CAMINAR ANTES DE CORRER. Por lógica, ahorrar debe venir antes de invertir. A menos que herede una fortuna, son sus ahorros los que le proporcionarán lo necesario para alimentar sus inversiones. Si los tiempos se ponen difíciles y necesita efectivo, es probable que tenga que vender sus inversiones en el peor momento posible. Ello dificulta el camino de crear patrimonio. Como regla general, los ahorros deben ser suficientes para cubrir gastos personales (hipoteca, préstamos, costos de seguro, facturas de servicios públicos, escuelas, alimentos y gastos de ropa durante al menos tres a seis meses).

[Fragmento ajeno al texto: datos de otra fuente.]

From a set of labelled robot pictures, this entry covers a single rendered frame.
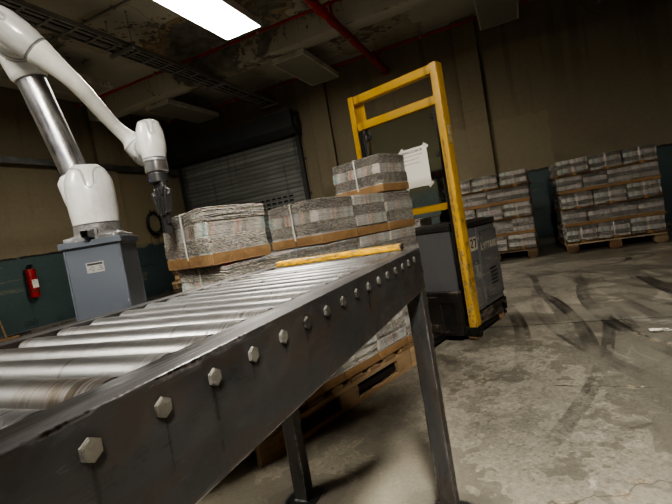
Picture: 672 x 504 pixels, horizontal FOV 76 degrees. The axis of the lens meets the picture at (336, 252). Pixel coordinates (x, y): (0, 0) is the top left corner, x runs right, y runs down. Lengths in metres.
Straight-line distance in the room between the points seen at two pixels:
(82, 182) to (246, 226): 0.60
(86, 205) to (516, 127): 7.61
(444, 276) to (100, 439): 2.98
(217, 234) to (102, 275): 0.42
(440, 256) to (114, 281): 2.23
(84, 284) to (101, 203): 0.29
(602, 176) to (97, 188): 6.16
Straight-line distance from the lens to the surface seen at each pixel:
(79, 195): 1.73
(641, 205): 6.94
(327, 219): 2.17
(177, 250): 1.95
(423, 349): 1.29
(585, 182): 6.80
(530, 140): 8.50
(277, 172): 9.75
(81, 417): 0.36
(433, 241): 3.22
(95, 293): 1.70
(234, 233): 1.79
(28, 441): 0.34
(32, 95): 2.05
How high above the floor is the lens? 0.89
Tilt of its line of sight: 3 degrees down
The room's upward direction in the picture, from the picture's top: 10 degrees counter-clockwise
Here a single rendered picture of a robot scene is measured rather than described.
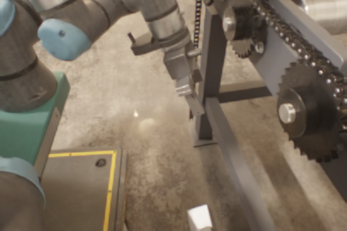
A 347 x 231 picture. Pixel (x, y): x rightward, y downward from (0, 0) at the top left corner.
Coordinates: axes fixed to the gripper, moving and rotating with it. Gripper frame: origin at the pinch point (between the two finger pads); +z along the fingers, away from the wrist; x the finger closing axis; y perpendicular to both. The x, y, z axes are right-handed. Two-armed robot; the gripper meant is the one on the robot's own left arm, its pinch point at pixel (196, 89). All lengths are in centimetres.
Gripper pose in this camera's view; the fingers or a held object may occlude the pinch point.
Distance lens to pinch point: 64.3
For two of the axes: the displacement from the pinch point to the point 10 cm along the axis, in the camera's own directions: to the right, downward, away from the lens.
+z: 3.9, 7.4, 5.5
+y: 9.2, -2.7, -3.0
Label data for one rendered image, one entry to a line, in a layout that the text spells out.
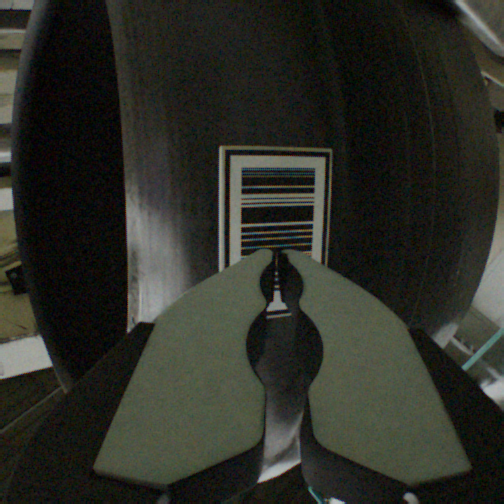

De esa manera, si por cualquier razón deja de trabajar por un tiempo (¿le suena una pandemia global?), podrá tener el tiempo suficiente para ajustar su vida sin la extrema presión que conlleva vivir de un sueldo a otro. Cualquier propósito específico en su vida que requiera una cantidad de efectivo en tres años o menos debe estar impulsado por el ahorro, no por la inversión. El mercado accionario a corto plazo puede ser extremadamente volátil. Una vez que tenga cubierto lo básico gracias al ahorro y tenga un seguro de salud, podrá comenzar a invertir. Aunque si se trata de una persona joven que no tiene mayores obligaciones y cuanta con un ingreso, la inversión a una edad temprana es muy recomendable.

OTRA FORMA DE AHORRAR… GASTAR MENOS. A menudo, la excusa más tradicional para justificar la incapacidad de ahorrar, es no tener un mayor ingreso (sueldo). En realidad, pocas veces nos damos cuenta de que buscando gastar menos también podemos ahorrar para luego invertir. Si usted es capaz de actuar de manera racional para administrar su dinero con disciplina, disfrutará las recompensas.

EMPRESARIO EN BOLSA. Lo hemos dicho una y otra vez. Invertir en el mercado accionario tiene que ser percibido como una manera distinta de ser empresario. Cuando usted compra acciones de empresas, es dueño de ellas, debe ser cuidadoso en su elección, evitar comprar y vender periódicamente, actuar como lo que es, dueño de empresas con gran potencial que le ofrecerán importantes beneficios. Los mayores creadores de patrimonio en el mundo asignan hasta el 50% de sus portafolios a las inversiones bursátiles.

*El autor es Socio Fundador de SNX Constructores de Patrimonio.